→ EXERCISE AIM
Lines with the word "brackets" are the ones wanted. Copy each of them from the entries below.

LISTED RECORDS START

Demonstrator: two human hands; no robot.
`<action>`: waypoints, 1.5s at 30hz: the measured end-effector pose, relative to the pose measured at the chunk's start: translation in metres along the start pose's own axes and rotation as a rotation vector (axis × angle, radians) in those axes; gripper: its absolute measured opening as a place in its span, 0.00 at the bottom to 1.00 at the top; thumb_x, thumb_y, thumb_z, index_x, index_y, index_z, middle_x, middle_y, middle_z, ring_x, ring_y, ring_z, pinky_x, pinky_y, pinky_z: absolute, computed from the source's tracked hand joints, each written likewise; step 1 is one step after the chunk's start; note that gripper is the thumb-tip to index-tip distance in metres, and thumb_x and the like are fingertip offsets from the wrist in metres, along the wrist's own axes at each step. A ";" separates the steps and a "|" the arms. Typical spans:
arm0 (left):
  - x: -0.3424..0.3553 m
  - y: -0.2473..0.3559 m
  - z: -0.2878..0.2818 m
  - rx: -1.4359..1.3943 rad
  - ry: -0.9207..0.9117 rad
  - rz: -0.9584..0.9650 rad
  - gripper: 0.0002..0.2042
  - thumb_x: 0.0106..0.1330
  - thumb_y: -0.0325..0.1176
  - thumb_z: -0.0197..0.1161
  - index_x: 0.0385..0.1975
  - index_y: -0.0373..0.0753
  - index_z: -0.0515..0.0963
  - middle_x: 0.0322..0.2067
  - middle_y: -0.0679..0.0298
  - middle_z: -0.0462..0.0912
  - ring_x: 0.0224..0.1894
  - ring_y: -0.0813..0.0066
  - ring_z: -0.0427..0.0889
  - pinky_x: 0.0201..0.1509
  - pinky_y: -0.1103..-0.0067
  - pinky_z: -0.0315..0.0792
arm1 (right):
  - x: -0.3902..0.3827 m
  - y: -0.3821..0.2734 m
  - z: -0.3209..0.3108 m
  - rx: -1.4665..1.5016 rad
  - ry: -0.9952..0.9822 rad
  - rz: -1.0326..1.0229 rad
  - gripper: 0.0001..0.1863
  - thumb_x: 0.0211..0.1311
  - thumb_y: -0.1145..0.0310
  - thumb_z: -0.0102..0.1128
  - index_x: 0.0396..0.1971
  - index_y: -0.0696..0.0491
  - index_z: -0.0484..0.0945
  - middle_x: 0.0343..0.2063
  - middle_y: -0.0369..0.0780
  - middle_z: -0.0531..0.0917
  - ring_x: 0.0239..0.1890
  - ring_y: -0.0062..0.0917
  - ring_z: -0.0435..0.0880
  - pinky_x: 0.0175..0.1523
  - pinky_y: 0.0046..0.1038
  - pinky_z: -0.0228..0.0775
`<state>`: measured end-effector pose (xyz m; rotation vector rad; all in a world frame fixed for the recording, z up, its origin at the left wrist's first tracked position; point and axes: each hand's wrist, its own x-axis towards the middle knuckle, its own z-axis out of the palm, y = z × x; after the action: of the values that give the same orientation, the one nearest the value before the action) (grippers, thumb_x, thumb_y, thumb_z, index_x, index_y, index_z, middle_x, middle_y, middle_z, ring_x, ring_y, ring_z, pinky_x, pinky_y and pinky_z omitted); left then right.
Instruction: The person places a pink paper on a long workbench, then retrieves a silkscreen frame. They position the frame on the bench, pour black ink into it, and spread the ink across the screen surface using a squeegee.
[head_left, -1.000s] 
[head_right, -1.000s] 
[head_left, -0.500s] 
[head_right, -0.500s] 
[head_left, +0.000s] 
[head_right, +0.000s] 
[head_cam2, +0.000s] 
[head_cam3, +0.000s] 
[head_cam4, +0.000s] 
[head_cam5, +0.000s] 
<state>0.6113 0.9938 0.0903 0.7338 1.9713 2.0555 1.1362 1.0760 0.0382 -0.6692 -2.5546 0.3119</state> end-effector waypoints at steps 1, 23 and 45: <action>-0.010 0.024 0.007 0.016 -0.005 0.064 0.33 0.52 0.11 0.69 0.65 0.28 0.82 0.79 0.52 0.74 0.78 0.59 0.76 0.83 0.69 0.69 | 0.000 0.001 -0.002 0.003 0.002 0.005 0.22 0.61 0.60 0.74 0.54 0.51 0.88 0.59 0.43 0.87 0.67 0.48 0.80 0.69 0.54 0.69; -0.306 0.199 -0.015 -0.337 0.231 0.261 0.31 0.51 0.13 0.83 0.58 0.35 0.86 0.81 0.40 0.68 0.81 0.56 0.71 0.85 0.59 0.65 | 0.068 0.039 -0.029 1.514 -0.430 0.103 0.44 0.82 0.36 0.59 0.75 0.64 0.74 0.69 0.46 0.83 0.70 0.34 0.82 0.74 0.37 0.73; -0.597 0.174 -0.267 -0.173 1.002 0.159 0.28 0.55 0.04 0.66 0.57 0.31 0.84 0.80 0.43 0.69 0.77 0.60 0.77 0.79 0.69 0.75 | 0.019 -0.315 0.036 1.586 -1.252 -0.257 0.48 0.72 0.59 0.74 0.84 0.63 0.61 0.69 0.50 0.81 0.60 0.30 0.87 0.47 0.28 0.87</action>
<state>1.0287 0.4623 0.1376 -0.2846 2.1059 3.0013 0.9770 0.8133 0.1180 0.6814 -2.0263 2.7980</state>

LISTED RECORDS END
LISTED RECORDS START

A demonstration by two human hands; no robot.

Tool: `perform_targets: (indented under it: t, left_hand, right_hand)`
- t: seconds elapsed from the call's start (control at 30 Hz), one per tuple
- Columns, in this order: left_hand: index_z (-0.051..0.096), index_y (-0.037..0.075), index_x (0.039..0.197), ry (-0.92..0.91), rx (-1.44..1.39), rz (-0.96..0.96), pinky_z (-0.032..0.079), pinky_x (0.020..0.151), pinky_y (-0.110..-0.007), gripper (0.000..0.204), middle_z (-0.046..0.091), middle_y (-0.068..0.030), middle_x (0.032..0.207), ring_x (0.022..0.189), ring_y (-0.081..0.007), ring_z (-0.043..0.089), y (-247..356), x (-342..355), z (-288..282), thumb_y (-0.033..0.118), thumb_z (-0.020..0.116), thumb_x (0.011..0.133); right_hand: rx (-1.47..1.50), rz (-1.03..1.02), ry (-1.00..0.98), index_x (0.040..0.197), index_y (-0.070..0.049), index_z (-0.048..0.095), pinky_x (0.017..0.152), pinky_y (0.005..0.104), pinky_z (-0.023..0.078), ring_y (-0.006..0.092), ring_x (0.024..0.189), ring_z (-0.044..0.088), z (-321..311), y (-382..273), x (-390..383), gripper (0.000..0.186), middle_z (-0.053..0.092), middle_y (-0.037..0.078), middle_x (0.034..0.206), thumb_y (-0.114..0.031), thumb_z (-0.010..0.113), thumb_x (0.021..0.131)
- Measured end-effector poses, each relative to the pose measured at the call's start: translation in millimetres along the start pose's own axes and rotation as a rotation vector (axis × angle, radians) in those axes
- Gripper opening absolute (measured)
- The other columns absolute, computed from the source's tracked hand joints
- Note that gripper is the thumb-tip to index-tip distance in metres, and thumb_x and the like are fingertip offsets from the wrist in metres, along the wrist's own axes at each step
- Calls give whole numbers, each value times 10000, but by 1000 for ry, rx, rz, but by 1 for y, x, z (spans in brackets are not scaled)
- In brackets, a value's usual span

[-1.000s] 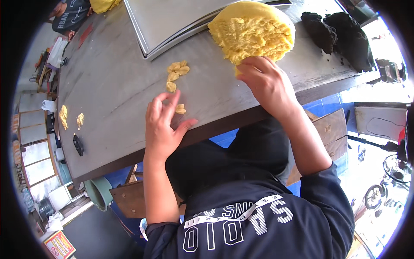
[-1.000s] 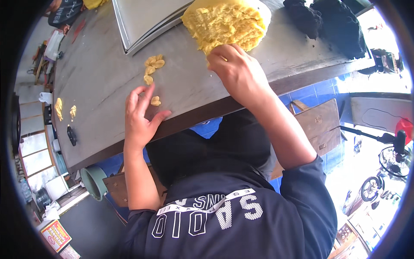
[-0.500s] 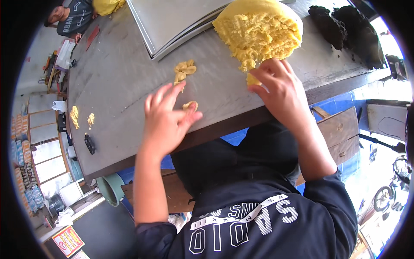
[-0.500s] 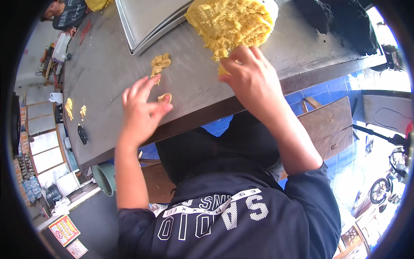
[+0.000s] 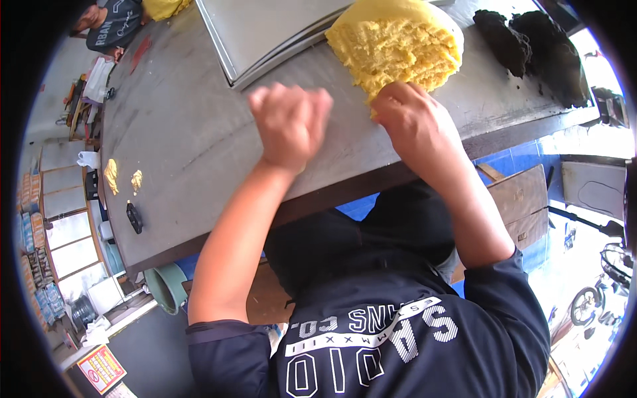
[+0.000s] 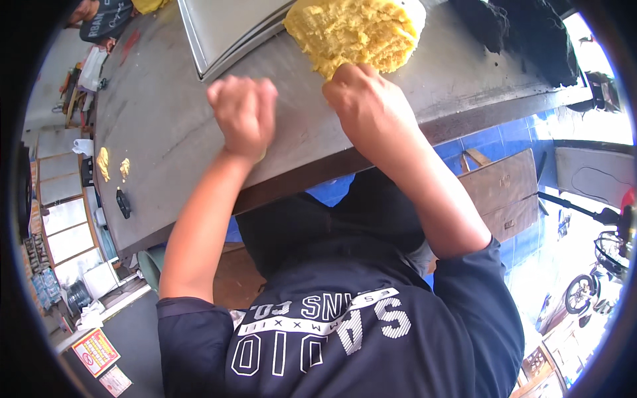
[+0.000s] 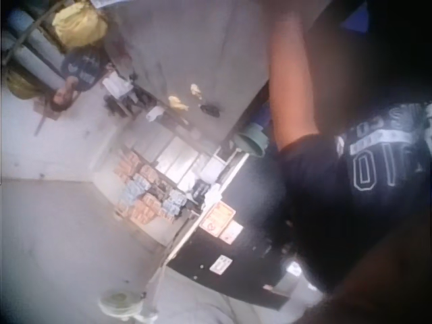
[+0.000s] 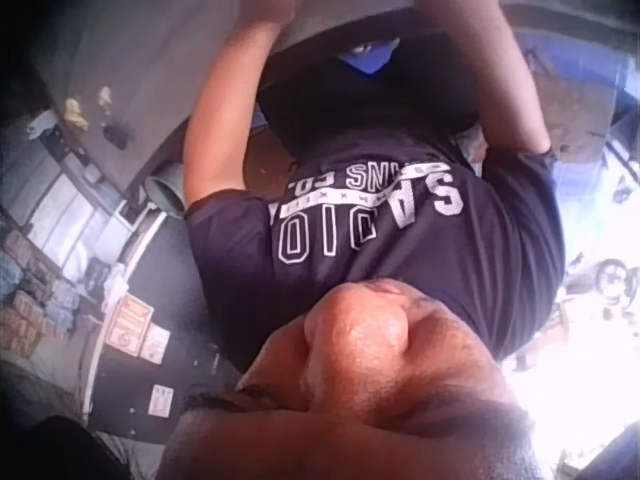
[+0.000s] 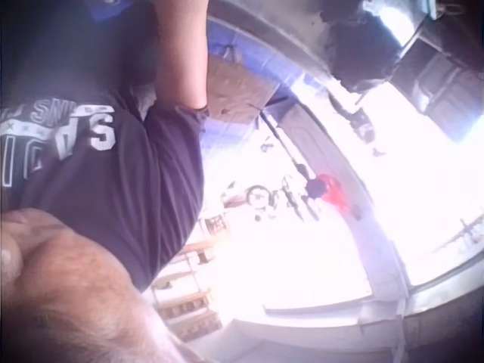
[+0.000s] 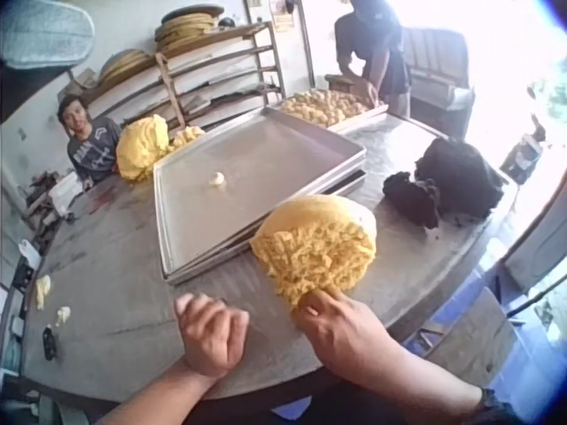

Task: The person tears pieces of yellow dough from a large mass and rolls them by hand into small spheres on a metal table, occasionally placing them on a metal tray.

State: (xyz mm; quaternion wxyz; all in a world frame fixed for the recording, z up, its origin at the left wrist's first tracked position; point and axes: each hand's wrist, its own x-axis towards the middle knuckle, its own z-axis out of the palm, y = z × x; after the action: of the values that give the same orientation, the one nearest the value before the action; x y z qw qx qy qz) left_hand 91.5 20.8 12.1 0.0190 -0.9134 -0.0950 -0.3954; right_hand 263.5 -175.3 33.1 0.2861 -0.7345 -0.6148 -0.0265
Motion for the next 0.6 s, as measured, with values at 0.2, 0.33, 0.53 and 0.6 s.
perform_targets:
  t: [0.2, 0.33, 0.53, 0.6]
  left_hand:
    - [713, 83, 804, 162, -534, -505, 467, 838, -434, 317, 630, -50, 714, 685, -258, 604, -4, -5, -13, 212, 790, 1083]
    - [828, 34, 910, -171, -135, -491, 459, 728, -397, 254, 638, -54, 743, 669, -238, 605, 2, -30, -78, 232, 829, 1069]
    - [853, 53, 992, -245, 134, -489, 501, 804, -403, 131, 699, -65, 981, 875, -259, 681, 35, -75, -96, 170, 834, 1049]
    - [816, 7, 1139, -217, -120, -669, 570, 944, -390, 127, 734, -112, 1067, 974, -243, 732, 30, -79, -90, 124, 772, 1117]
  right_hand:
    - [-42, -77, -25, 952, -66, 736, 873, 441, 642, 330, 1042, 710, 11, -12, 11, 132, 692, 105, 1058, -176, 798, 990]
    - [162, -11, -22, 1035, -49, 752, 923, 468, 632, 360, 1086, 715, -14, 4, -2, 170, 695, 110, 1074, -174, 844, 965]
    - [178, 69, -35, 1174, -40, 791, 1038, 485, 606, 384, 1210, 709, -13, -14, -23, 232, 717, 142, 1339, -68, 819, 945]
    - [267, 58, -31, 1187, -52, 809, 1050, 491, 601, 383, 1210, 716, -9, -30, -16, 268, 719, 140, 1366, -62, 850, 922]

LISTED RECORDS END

→ ANSWER SPACE
- Calls give whole numbers, each value times 10000, but by 1000 for ry, rx, rz, but by 1 for y, x, z (spans in brackets are not scaled)
- In brackets, a value's usual span

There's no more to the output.